GOAL OF THE EXERCISE:
Among the entries below, one stretch runs from the line that contains "I bet there's a metal" through the line that contains "We show a rendered". Repeat that stretch exactly, ends included, and only that.

★ ★ ★ ★ ★ ★ ★

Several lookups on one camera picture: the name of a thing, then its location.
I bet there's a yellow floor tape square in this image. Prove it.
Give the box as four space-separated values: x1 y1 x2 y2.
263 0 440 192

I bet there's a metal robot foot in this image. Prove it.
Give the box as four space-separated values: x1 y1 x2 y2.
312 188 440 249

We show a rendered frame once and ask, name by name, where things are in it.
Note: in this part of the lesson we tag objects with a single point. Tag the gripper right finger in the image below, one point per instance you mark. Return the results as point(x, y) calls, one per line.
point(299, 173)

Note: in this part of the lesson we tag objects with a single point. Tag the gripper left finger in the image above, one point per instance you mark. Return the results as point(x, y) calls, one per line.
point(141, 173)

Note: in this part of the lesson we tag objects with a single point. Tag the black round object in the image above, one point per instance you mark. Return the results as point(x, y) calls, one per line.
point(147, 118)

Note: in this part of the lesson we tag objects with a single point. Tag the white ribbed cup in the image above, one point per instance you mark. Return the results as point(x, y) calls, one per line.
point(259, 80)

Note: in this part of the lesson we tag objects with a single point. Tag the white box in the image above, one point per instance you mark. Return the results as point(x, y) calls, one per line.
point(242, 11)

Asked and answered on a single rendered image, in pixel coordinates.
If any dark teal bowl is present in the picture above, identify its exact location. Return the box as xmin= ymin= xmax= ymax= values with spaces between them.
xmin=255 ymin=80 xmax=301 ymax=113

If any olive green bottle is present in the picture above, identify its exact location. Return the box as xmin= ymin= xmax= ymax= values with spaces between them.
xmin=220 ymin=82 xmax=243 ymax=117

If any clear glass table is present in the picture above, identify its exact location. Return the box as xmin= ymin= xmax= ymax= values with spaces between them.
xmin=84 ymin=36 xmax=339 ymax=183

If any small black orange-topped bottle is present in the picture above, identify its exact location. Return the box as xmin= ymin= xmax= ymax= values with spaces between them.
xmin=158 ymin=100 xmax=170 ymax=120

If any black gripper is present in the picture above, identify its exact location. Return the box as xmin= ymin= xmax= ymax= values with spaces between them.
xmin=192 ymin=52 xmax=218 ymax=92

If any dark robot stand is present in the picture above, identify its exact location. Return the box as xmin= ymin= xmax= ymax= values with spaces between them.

★ ★ ★ ★ ★ ★ ★

OUTPUT OF THE TASK:
I bet there's a metal robot foot in this image. Prove it.
Give the box as four space-separated values: x1 y1 x2 y2.
312 188 440 249

We show a rendered frame once and ask, name by name, where things are in it.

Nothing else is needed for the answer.